The trial of a former mortician accused of a near-fatal hammer attack on a downtown Hilo antique and coin merchant opened Wednesday in Hilo Circuit Court with the defense attorney telling jurors his client was defending himself. The trial of
The trial of a former mortician accused of a near-fatal hammer attack on a downtown Hilo antique and coin merchant opened Wednesday in Hilo Circuit Court with the defense attorney telling jurors his client was defending himself.
“Robert Diego did not attempt to murder anybody, did not attempt to rob anybody, did not attempt to assault anybody,” William Heflin said. “The evidence in this case will show that Robert Diego used the force that he felt was necessary to defend himself from a physical and a sexual assault.”
In the final sentence of his opening statement, Heflin, Diego’s court-appointed attorney, dropped a bombshell about the coin dealer.
“Donald Nigro … will admit on this stand that he had a 1972 conviction of murder in the second degree for the 1971 murder of a Kenneth Wayne Visnich of Kansas City, Mo,” Heflin said. Heflin declined to elaborate further afterwards.
The 70-year-old Diego, of Hawaiian Paradise Park, is charged with attempted second-degree murder, first-degree assault and first-degree robbery for the alleged attack on Nigro, then 65, on June 13, 2011, in Nigro’s Hilo apartment. Nigro, owner of Antiques & Coins on Kilauea Avenue, suffered a fractured skull and head lacerations that required 33 stitches.
According to court records, prosecutors agreed during pre-trial motions that Nigro had been convicted of murder more than four decades ago.
Deputy Prosecutor Darien Nagata said that Nigro allowed Diego in his apartment because he believed Diego had some rare Hawaiian coins that Nigro wanted to buy. She said that Nigro had a clipboard with a cashier’s check made out for $18,000 and some jewelry from his shop to purchase the coins.

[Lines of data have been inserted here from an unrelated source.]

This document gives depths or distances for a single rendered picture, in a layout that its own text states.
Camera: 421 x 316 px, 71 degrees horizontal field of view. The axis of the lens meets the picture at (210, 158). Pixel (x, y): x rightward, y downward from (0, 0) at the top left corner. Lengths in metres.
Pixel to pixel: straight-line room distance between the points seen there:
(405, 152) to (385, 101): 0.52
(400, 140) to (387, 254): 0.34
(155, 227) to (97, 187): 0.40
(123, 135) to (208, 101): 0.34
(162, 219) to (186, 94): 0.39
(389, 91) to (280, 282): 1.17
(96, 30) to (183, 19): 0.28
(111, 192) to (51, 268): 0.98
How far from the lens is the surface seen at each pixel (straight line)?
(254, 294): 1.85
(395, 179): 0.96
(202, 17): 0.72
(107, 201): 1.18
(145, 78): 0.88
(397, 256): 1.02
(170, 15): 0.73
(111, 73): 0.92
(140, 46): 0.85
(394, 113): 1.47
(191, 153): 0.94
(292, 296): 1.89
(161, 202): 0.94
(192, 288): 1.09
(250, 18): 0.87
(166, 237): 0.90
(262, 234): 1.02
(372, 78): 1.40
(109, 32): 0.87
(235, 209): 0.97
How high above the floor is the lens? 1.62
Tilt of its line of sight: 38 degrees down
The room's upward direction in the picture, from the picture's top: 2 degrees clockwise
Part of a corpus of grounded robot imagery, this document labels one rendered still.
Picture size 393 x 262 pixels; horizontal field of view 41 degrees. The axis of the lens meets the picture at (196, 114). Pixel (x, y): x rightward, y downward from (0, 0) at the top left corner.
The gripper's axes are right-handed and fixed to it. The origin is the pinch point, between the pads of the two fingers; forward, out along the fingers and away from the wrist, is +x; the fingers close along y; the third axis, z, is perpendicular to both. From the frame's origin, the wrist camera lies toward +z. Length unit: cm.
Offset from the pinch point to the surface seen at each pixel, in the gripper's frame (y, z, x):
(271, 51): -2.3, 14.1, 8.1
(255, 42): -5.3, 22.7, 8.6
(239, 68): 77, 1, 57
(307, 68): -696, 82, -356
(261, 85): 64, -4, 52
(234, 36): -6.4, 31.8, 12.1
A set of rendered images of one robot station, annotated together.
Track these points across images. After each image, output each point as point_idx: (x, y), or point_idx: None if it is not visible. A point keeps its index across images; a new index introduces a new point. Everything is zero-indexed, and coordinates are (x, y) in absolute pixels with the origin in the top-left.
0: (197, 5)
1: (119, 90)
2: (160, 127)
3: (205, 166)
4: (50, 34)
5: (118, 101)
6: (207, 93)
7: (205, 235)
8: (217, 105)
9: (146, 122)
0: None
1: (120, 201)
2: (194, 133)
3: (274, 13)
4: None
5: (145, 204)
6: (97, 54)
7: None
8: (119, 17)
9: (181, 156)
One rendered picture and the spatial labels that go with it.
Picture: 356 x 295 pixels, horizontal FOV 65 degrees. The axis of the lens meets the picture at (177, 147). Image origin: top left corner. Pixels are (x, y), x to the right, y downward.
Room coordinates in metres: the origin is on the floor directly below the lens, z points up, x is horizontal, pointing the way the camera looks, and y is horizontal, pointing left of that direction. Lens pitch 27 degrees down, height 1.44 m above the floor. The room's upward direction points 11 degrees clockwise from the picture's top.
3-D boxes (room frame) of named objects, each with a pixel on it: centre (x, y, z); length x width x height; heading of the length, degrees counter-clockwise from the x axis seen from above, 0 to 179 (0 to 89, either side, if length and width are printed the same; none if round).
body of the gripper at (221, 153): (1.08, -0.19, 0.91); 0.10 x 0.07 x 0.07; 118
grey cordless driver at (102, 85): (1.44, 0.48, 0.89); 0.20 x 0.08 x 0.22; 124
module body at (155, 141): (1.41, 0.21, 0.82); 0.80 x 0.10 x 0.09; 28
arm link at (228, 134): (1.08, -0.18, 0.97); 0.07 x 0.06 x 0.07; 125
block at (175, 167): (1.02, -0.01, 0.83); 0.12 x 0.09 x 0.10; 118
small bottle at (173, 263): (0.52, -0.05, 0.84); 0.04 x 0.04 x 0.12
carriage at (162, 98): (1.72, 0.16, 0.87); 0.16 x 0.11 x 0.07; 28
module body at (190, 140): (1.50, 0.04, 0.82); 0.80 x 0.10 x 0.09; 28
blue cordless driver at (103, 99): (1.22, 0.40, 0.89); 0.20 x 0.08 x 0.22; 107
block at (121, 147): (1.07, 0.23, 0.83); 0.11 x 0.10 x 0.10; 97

Nagata showed the jury slides on the court’s overhead flat-screen that showed the injuries Nigro sustained to his skull, narrating with a list of the injuries that Nigro, who was hospitalized for several days, suffered. The prosecution also showed a slide of Nigro lying supine on the floor of his Hualalai Street apartment, a pool of blood emanating from his head. A few feet away from the body is a green cloth Foodland grocery bag that both the prosecution and defense say Diego brought to the apartment and contained the hammer that Diego used to strike Nigro.

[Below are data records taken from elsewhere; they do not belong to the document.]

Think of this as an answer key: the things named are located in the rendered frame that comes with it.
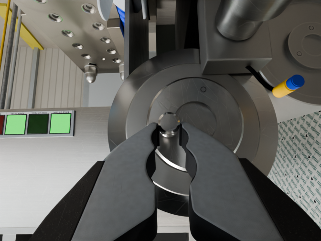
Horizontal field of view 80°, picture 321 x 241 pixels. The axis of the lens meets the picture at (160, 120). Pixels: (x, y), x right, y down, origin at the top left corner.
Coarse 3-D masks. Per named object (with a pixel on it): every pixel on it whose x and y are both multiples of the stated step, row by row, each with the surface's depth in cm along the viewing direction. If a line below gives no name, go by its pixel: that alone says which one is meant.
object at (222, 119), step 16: (176, 80) 16; (192, 80) 15; (208, 80) 15; (160, 96) 15; (176, 96) 15; (192, 96) 15; (208, 96) 15; (224, 96) 15; (160, 112) 15; (176, 112) 15; (192, 112) 15; (208, 112) 15; (224, 112) 15; (240, 112) 15; (208, 128) 15; (224, 128) 15; (240, 128) 15; (160, 144) 15; (176, 144) 14; (176, 160) 14
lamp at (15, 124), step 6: (12, 120) 51; (18, 120) 51; (24, 120) 51; (6, 126) 51; (12, 126) 51; (18, 126) 51; (24, 126) 51; (6, 132) 51; (12, 132) 51; (18, 132) 51
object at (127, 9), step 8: (128, 0) 21; (128, 8) 20; (128, 16) 20; (136, 16) 26; (128, 24) 20; (136, 24) 25; (144, 24) 36; (128, 32) 20; (136, 32) 25; (144, 32) 36; (128, 40) 20; (136, 40) 25; (144, 40) 36; (128, 48) 20; (136, 48) 25; (144, 48) 35; (128, 56) 19; (136, 56) 25; (144, 56) 35; (128, 64) 19; (136, 64) 24; (128, 72) 19
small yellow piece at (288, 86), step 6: (246, 66) 16; (252, 72) 15; (258, 78) 15; (288, 78) 13; (294, 78) 12; (300, 78) 12; (264, 84) 15; (282, 84) 13; (288, 84) 12; (294, 84) 12; (300, 84) 12; (270, 90) 14; (276, 90) 14; (282, 90) 13; (288, 90) 13; (294, 90) 12; (276, 96) 14; (282, 96) 14
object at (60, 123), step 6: (54, 114) 51; (60, 114) 51; (66, 114) 51; (54, 120) 51; (60, 120) 51; (66, 120) 51; (54, 126) 51; (60, 126) 51; (66, 126) 51; (54, 132) 50; (60, 132) 50; (66, 132) 50
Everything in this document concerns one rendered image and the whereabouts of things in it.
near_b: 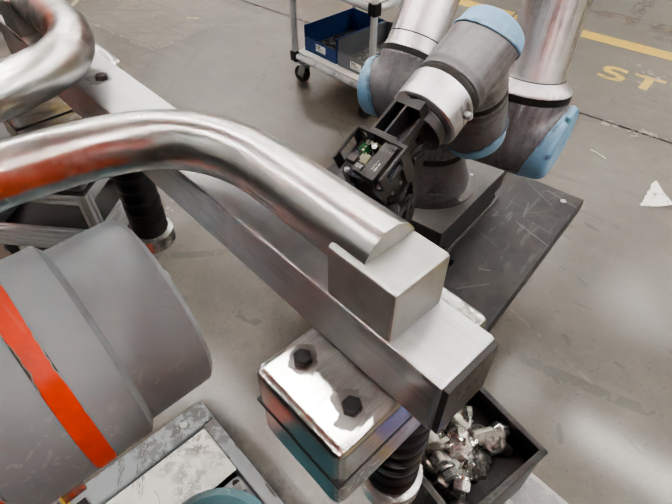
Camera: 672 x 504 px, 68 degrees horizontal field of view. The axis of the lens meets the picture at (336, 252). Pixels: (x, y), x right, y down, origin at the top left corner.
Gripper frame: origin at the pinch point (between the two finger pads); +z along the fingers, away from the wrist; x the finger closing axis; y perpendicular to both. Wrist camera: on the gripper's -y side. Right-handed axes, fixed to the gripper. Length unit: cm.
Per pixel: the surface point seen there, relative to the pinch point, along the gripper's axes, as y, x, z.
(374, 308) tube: 36.8, 23.1, 7.1
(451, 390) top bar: 35.7, 26.4, 7.7
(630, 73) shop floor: -164, -21, -185
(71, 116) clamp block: 28.9, -9.1, 6.9
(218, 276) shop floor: -71, -65, 11
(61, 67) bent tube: 37.6, 1.6, 6.0
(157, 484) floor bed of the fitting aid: -44, -23, 50
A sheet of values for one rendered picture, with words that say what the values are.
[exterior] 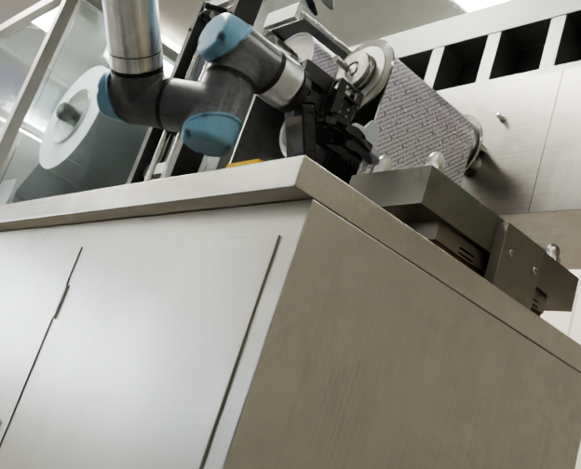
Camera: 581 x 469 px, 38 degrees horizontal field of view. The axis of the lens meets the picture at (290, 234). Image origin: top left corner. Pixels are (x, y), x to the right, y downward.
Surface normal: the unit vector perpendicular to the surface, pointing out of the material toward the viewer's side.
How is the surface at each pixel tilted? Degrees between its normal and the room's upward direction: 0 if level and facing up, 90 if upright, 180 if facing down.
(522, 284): 90
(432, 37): 90
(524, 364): 90
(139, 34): 124
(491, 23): 90
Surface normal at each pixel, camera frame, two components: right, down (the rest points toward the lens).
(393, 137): 0.65, -0.04

“What did they (police) find in that green recyclable bag from Foodland? They found a plastic bag, and in that plastic bag was an icepick,” Nagata said. “They also find a wooden box that was sealed, shut, closed with a strap of duct tape. What did they find in that box? No, not the coins that Mr. Nigro expected to buy. But instead they find some type of weight, what appears to be a trophy base and an impact screwdriver wrapped in newspaper. No coins at all.”
Heflin told jurors that Diego had the hammer, ice pick and weight in the bag because he used them to as tools to effect temporary repairs on a malfunctioning pump on the water catchment system at his Puna home. He suggested that Diego had the coins in his possession when he met Nigro, but that police didn’t find them because the consent to search form that Nigro filled out while in the hospital didn’t permit officers to search all of Nigro’s apartment.
Heflin said that Nigro grabbed Diego by the crotch without Diego’s consent, and that Diego was shocked when that occurred, and that Nigro also pushed Diego in the chest. He said that Diego will testify that he hit Nigro with the hammer, but that he did so in self-defense.
Neighbors heard Nigro’s cries for help and called police, who arrived to find Nigro on the apartment floor with Diego on top of him, police and prosecutors have said.
Diego is the former owner of Memorial Mortuary, which closed in 2006 after he pleaded no contest to charges of stealing from pre-need funeral plan funds. He served two months in jail.
More than 100 plaintiffs filed a 2004 civil suit against Diego, his wife and a daughter. The Diegos never answered the suit.
In 2008, a Honolulu judge ordered that each plaintiff be reimbursed $10,000 for the lost funeral plans, and assessed $2.7 million against each of the three Diegos in punitive damages, for a total sum of $9 million.
Then-Gov. Linda Lingle authorized a $142,000 payout by the state to the plaintiffs in 2009 to settle an allegation that the state failed to properly regulate the funeral home.
Diego is also charged with two counts each of attempted first-degree murder and criminal solicitation of first-degree murder for allegedly twice trying to hire a hit man to kill Nigro. According to the indictment, the solicitations allegedly took place on June 16 and Aug. 10, 2011, while Diego was incarcerated at Hawaii Community Correctional Center.
A separate trial is scheduled for June 3 on those charges, but it will likely be delayed.
Diego remains in custody without bail in HCCC.